Transcript
A (0:00)
ChatGPT has introduced shopping research. According to a ChatGPT blog post, the new experience does the research for you to help find the right products. Instead of sifting through dozens of sites, you can just describe what you're looking for. For example, you can say find the quietest cordless stick vacuum for a small apartment or something like I need a gift for my 4 year old niece who loves art. And shopping research builds a thoughtful guide to help you decide. Sounds just like it was written by the company that did it. And how bullish are you on doing your shopping research via ChatG?
B (0:33)
I'm, I'm incredibly bullish. I don't know that I would say specifically Chat GPT. I think I would look more to Gemini, you know, the, the war between those twos. San Sam Altman or introduced his code Red yesterday because he's really wanting the team to get focused on less cash burn and staying competitive against Google. I, I think that this is giving us an opportunity to shop for things in ways that we wouldn't have before. So are we using this for. Yes, you're going to use it for the big purchases. But I also think that as more consumers care about the types of ingredients in their products, they care about where these products are sourced from and again, number one, they care about price and availability. I, we've never had this, this visibility before in a platform. So I do think we could start to see people say like I'm looking for a better for you snack for my kids and these are the options. What are those things? What are the ingredients?

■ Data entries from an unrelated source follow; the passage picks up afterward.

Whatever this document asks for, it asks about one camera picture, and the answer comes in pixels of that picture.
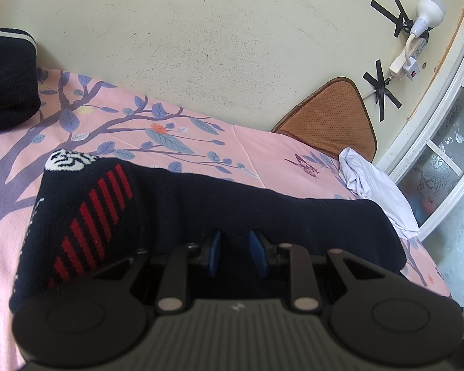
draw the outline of brown seat pad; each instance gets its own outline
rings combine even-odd
[[[354,82],[335,78],[294,107],[272,132],[288,135],[338,158],[351,147],[366,160],[376,153],[376,137]]]

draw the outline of bed sheet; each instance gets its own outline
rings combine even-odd
[[[115,156],[299,198],[355,199],[337,161],[285,135],[233,126],[85,75],[38,68],[37,78],[40,111],[0,133],[0,371],[23,363],[10,332],[8,299],[43,166],[54,150]],[[421,243],[402,244],[403,274],[449,295]]]

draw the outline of light bulb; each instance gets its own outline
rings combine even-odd
[[[445,17],[447,8],[442,0],[419,0],[416,5],[418,19],[411,28],[411,33],[420,37],[428,28],[440,25]]]

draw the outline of red stripe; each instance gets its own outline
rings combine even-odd
[[[100,260],[105,258],[105,250],[103,249],[103,243],[101,242],[100,236],[98,234],[98,230],[96,225],[94,224],[93,218],[89,213],[89,209],[87,205],[83,202],[79,208],[80,214],[83,216],[86,225],[88,226],[89,233],[91,234],[91,238],[94,241],[94,246],[97,248],[98,256]]]
[[[111,170],[107,171],[107,176],[110,180],[110,184],[112,184],[113,190],[115,191],[117,201],[119,201],[120,209],[124,210],[124,208],[126,207],[126,203],[124,202],[122,191],[120,191],[119,183],[117,182],[117,179],[115,178],[115,175]]]
[[[104,179],[100,178],[98,180],[98,185],[101,188],[101,193],[103,194],[103,198],[105,198],[105,202],[108,206],[110,216],[112,216],[113,224],[117,224],[119,221],[119,216],[117,215],[117,212],[115,211],[115,206],[113,204],[112,198],[110,197],[110,193],[108,192],[107,183],[105,183]]]
[[[82,275],[84,273],[83,266],[79,262],[79,259],[74,251],[74,248],[72,248],[71,242],[69,241],[67,236],[65,236],[64,241],[62,241],[62,248],[64,249],[64,252],[67,254],[67,257],[69,258],[77,274]]]
[[[98,198],[98,194],[94,189],[92,189],[89,193],[89,198],[91,198],[94,210],[97,212],[98,218],[100,219],[101,227],[103,229],[103,232],[105,233],[105,238],[107,239],[107,242],[110,242],[110,240],[112,239],[112,232],[108,225],[107,216],[105,216],[105,211],[103,210],[100,200]]]
[[[97,263],[94,261],[93,255],[91,254],[91,251],[88,247],[88,244],[86,243],[86,240],[84,240],[83,231],[80,229],[79,222],[77,221],[76,218],[72,220],[71,230],[72,230],[72,233],[74,233],[75,239],[78,240],[80,248],[83,250],[84,256],[86,257],[86,260],[88,261],[89,267],[91,269],[94,269],[95,267],[97,267]]]
[[[127,180],[126,174],[124,173],[124,169],[120,164],[118,164],[117,166],[115,166],[115,170],[117,171],[117,174],[119,174],[120,180],[122,180],[122,185],[124,186],[124,189],[126,191],[127,198],[131,199],[133,197],[131,185]]]
[[[65,267],[60,257],[57,257],[57,259],[55,260],[55,264],[53,266],[55,267],[55,270],[57,271],[58,275],[60,275],[60,277],[64,281],[67,281],[71,278],[69,276],[69,271],[67,271],[67,268]]]

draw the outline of white cloth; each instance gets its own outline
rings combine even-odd
[[[409,202],[389,176],[351,148],[340,152],[338,159],[339,175],[347,188],[358,198],[371,199],[380,205],[399,237],[408,239],[419,234]]]

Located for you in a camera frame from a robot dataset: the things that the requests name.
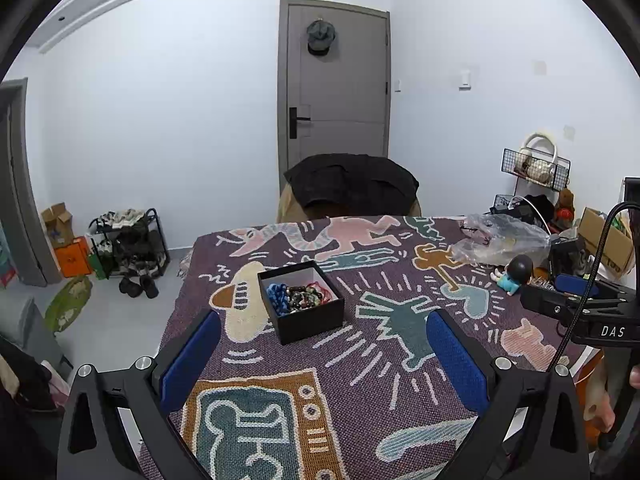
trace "brown plush toy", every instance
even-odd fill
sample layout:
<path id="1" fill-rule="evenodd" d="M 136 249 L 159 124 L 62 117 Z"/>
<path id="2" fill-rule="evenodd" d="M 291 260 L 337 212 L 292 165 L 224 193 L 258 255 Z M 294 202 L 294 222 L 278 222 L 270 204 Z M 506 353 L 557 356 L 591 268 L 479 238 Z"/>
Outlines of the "brown plush toy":
<path id="1" fill-rule="evenodd" d="M 568 229 L 573 224 L 574 218 L 574 194 L 565 187 L 560 192 L 560 196 L 558 196 L 556 212 L 554 214 L 554 224 L 562 229 Z"/>

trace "black box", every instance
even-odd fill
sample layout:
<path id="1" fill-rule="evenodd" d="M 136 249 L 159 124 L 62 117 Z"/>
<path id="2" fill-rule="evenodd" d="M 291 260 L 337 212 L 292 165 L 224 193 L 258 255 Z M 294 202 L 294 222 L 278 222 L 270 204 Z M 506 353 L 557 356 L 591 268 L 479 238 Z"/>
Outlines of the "black box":
<path id="1" fill-rule="evenodd" d="M 260 272 L 258 273 L 258 282 L 260 283 L 262 302 L 283 345 L 342 326 L 344 298 L 315 261 Z M 329 303 L 306 308 L 286 316 L 278 316 L 267 296 L 269 285 L 285 283 L 289 286 L 301 286 L 313 282 L 319 282 L 324 288 L 330 290 L 335 299 Z"/>

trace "gray baseball cap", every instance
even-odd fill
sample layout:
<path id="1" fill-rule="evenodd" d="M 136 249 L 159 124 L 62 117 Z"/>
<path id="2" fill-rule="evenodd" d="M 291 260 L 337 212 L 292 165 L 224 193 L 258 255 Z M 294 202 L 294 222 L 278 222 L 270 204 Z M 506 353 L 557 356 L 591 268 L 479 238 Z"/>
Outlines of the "gray baseball cap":
<path id="1" fill-rule="evenodd" d="M 312 56 L 326 56 L 335 41 L 335 27 L 325 20 L 315 20 L 306 28 L 307 49 Z"/>

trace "doorway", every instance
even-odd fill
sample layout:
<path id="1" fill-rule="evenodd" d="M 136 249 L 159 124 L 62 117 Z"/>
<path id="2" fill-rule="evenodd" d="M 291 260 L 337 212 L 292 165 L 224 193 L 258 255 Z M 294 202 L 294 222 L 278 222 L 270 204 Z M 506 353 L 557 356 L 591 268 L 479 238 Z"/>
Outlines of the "doorway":
<path id="1" fill-rule="evenodd" d="M 329 51 L 310 49 L 307 27 L 335 31 Z M 310 155 L 388 156 L 391 95 L 388 12 L 318 0 L 280 0 L 278 166 Z"/>
<path id="2" fill-rule="evenodd" d="M 0 223 L 26 285 L 60 281 L 33 200 L 25 140 L 27 80 L 0 84 Z"/>

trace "door frame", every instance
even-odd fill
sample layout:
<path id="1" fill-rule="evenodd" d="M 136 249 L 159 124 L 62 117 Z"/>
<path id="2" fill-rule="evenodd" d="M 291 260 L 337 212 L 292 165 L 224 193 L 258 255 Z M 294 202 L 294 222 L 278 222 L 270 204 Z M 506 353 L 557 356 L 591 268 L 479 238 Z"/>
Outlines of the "door frame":
<path id="1" fill-rule="evenodd" d="M 289 58 L 289 7 L 326 7 L 370 14 L 386 20 L 386 102 L 383 155 L 389 156 L 389 121 L 391 117 L 391 14 L 383 10 L 369 9 L 324 0 L 280 0 L 280 28 L 278 30 L 278 175 L 280 192 L 285 187 L 284 173 L 289 165 L 289 111 L 287 110 L 287 62 Z"/>
<path id="2" fill-rule="evenodd" d="M 26 101 L 27 101 L 27 78 L 0 82 L 0 114 L 4 114 L 7 108 L 11 107 L 9 120 L 9 147 L 12 158 L 12 178 L 14 195 L 7 197 L 4 201 L 13 205 L 17 209 L 18 216 L 22 221 L 24 237 L 22 240 L 24 247 L 31 250 L 30 259 L 42 273 L 42 280 L 24 281 L 27 285 L 46 286 L 51 283 L 58 283 L 62 279 L 58 265 L 56 264 L 47 238 L 42 228 L 40 215 L 33 199 L 31 189 L 31 177 L 27 162 L 26 149 Z"/>

List this out on a table for me because I think people are going to start using this tool as a way to even shop for things like essentials for groceries, for personal items. So I do think that what ChatGPT has done here, what Gemini did with their latest, their third 3.0 release, I do think that this is going to provide greater value to how people are starting to shop for things, how they're doing price comparisons and how they get the exact product that they want because it's so simple and easy. But I know I'm very bullish on it. Where do you come down on this, Chris? Are you, are you positive towards this? I know you, you've been in the past, you've been pushing towards more on the retailer's website. So how do you, how do you land on this?
A (2:20)
Yeah, I mean overall I think it makes, it's a smart move by ChatGPT. 100%. I think that makes sense. But, but again, I'm slowing My role on the importance of it overall. Because to me, like I'm wondering, the big question I have is how many product searches are actually as research intensive as you're describing. I don't think it's that many. Otherwise Amazon wouldn't have the hold on first product searches that it has. And in fact, to prove this point, I queried Claude competitor LLM platform on the number of searches that are actually transactional. And you know what the answer is? And the number of searches that are actually actually transactional is 70%. Only 30% on what site? On 30% across the industry. Across the industry. 30% are research based. So that tells me that, you know, how many people are really going to be doing this exhaustive research that, you know, we all glom on to like, I mean I can even remember, I think we even had this conversation like when, when Walmart debuted their, their, their, their Sparky engine and they were like, you seem like I'm playing the super bowl party. It's like, yeah, okay fine, you can use that use case, but how many use cases are there really? Like that. And so that's the question I have. So net net again, I'd be slowing down, slowing down if I'm an organization deciding where I'm placing my bets, being very thoughtful about which Pandora's boxes I want to be opening based on all these announcements that are coming out of ChatGPT and Google and everyone else. Fair.